Hi, this is Pranika! Recently we were in Nashville visiting my sister and she made a roasted lemon, rosemary chicken for dinner. It was fast and flavorful and both my picky kid and my not-so-picky kid enjoyed the dish. I took inspiration from her and made a slightly different version below.
Happy cooking and eating!
Rosemary, Lemon Chicken
2 lemons, sliced,
1 tbsp olive oil
1.5 tbsp grill seasoning
Handful of fresh, chopped rosemary for garnish
Pre-heat oven to 400 degrees. Add olive oil to glass baking dish and make sure it is evenly spread.
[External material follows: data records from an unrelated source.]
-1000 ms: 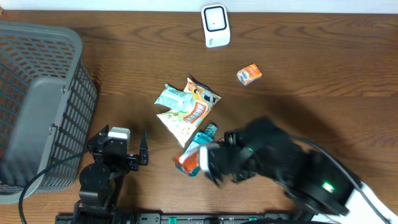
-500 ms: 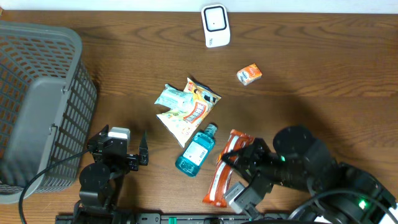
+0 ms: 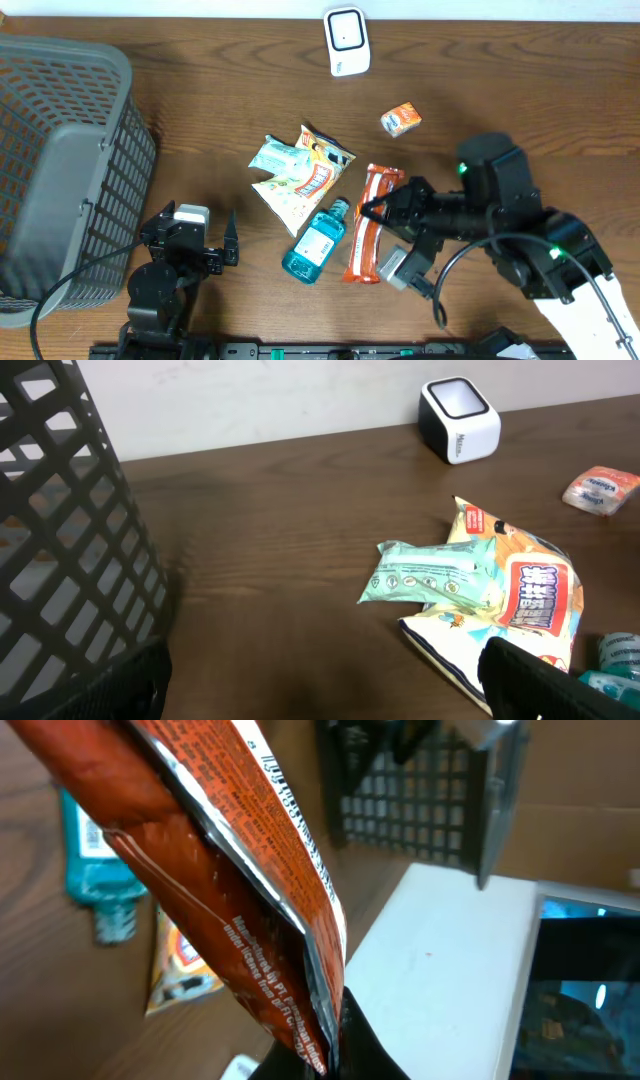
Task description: Scan the item barcode
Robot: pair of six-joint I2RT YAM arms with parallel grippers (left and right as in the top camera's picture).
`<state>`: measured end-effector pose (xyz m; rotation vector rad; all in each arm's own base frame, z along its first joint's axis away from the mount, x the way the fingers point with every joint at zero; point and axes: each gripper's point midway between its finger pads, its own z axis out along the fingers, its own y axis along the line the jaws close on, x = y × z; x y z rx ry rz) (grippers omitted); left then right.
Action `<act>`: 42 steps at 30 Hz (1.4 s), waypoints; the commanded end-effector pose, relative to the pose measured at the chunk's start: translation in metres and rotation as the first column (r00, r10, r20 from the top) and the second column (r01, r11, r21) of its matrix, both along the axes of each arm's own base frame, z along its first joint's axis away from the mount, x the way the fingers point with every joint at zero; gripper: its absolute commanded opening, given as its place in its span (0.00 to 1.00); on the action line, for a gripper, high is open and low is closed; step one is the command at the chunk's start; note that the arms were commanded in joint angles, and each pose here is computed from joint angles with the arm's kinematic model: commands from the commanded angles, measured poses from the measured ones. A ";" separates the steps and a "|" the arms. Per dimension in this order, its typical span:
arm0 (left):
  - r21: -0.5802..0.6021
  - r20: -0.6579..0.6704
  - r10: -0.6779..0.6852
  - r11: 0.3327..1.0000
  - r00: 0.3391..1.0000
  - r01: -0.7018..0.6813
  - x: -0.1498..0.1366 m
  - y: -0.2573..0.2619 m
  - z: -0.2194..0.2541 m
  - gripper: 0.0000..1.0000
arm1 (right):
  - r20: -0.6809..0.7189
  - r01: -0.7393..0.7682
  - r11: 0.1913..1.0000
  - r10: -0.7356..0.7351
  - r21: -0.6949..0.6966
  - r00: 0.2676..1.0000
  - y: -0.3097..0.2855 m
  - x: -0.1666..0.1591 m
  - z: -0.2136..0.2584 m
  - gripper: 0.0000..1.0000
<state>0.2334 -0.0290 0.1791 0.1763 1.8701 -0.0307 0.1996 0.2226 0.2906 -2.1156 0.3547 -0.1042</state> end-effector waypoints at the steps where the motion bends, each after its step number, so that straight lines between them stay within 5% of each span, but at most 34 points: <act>1: -0.005 0.000 -0.011 1.000 1.000 0.011 0.000 -0.002 0.000 0.98 | 0.038 -0.159 0.980 0.156 0.119 0.987 0.007 -0.018 0.021 0.01; 9: -0.005 0.000 -0.011 1.000 1.000 0.011 0.000 -0.002 0.000 0.98 | -0.054 -0.206 0.956 0.222 0.207 0.974 0.010 -0.037 0.029 0.01; 14: -0.005 0.000 -0.011 1.000 1.000 0.011 0.000 -0.002 0.000 0.98 | -0.401 -0.017 0.961 0.131 0.275 0.907 0.013 -0.043 0.036 0.01; 17: -0.005 0.000 -0.011 1.000 1.000 0.011 0.000 -0.002 0.000 0.98 | -0.668 0.179 0.954 0.027 0.239 0.744 0.016 -0.036 0.036 0.01; 22: -0.005 0.000 -0.011 1.000 1.000 0.011 0.000 -0.002 0.000 0.98 | -0.939 0.347 0.930 -0.004 0.123 0.343 0.028 -0.026 0.035 0.01; 26: -0.005 0.000 -0.011 1.000 1.000 0.011 0.000 -0.002 0.000 0.98 | -0.996 0.396 0.917 0.010 0.045 0.090 0.039 -0.011 0.039 0.02; 31: -0.005 0.000 -0.011 1.000 1.000 0.011 0.000 -0.002 0.000 0.98 | -0.947 0.545 0.816 -0.010 -0.192 -0.320 0.055 0.041 0.031 0.01; 35: -0.005 0.000 -0.011 1.000 1.000 0.011 0.000 -0.002 0.000 0.98 | -0.895 0.638 0.712 0.029 -0.294 -0.445 0.065 0.089 0.011 0.01; 42: -0.005 0.000 -0.011 1.000 1.000 0.011 0.000 -0.002 0.000 0.98 | -0.813 0.681 0.675 0.206 -0.284 -0.544 0.071 0.173 -0.015 0.01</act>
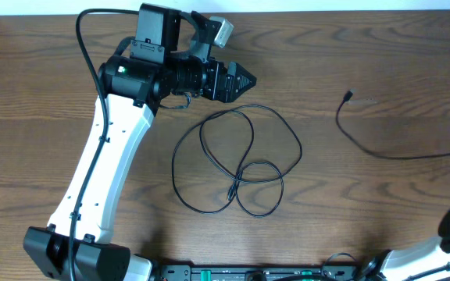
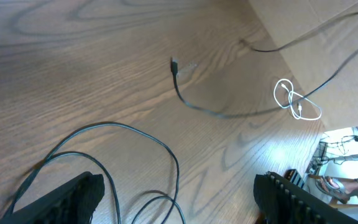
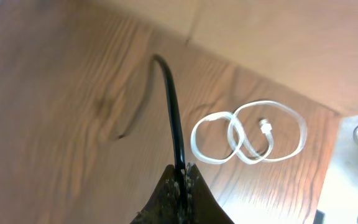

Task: Untangle cables

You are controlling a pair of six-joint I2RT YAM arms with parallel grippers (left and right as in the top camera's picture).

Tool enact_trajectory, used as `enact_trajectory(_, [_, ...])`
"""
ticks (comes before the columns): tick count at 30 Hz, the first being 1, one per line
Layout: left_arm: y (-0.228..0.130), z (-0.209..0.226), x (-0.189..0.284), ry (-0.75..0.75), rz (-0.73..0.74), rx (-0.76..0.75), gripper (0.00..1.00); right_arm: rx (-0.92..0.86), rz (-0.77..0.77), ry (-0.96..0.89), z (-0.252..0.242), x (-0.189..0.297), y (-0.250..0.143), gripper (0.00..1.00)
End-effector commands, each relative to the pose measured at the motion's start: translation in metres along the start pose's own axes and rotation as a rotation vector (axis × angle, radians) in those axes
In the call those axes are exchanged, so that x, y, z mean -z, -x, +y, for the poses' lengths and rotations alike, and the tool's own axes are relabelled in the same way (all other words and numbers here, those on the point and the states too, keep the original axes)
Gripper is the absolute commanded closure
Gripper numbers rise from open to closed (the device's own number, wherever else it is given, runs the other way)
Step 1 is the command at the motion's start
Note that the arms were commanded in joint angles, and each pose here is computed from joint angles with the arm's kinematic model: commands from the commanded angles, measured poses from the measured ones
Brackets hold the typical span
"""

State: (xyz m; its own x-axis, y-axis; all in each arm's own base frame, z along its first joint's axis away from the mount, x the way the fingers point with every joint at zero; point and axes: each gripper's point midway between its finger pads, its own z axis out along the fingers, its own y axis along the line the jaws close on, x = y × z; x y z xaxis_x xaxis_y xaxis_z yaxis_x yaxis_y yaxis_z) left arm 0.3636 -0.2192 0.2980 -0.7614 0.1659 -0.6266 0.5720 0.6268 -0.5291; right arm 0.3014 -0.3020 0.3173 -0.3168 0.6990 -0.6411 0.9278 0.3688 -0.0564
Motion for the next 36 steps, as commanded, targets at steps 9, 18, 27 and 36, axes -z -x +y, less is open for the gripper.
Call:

Toss chicken thighs with grill seasoning and then add to the baking dish. Top with lemon slices. Place dish in oven and roast at 400 degrees for 25 minutes. After about 12 minutes, turn over the thighs using tongs. After the 25 minutes are complete, turn on the broiler at 550 degrees and let the chicken broil for 8-10 more minutes. After broiling, the lemon slices had started to brown as did the chicken. The chicken was flavorful and moist and you can also eat the roasted lemon slices, rind and all!
Spaghetti with Greens
3 garlic cloves, chopped
1 tbsp olive oil
5 Large leaves of Kale, rib removed and leaves chopped
1 cup fresh, chopped spinach and arugula leaves
1 tsp nutmeg
¼ cup pasta cooking liquid
Salt and pepper to taste
Parmesan cheese
Cook spaghetti according to package directions and reserve ¼ cup of cooking liquid. While spaghetti cooks, heat olive oil in a non-stick skillet on medium low heat. Add garlic cloves and sauté for 3-4 minutes until it begins to brown. Add kale leaves, nutmeg, salt and pepper (I used 1 ½ tsp sea salt and 1 tsp pepper). Set aside. I think nutmeg complements the greens very well. Chop arugula and spinach leaves. After spaghetti is drained, return to pan and add cooking liquid, arugula and spinach greens and ½ cup parmesan cheese. Mix, serve, eat and enjoy!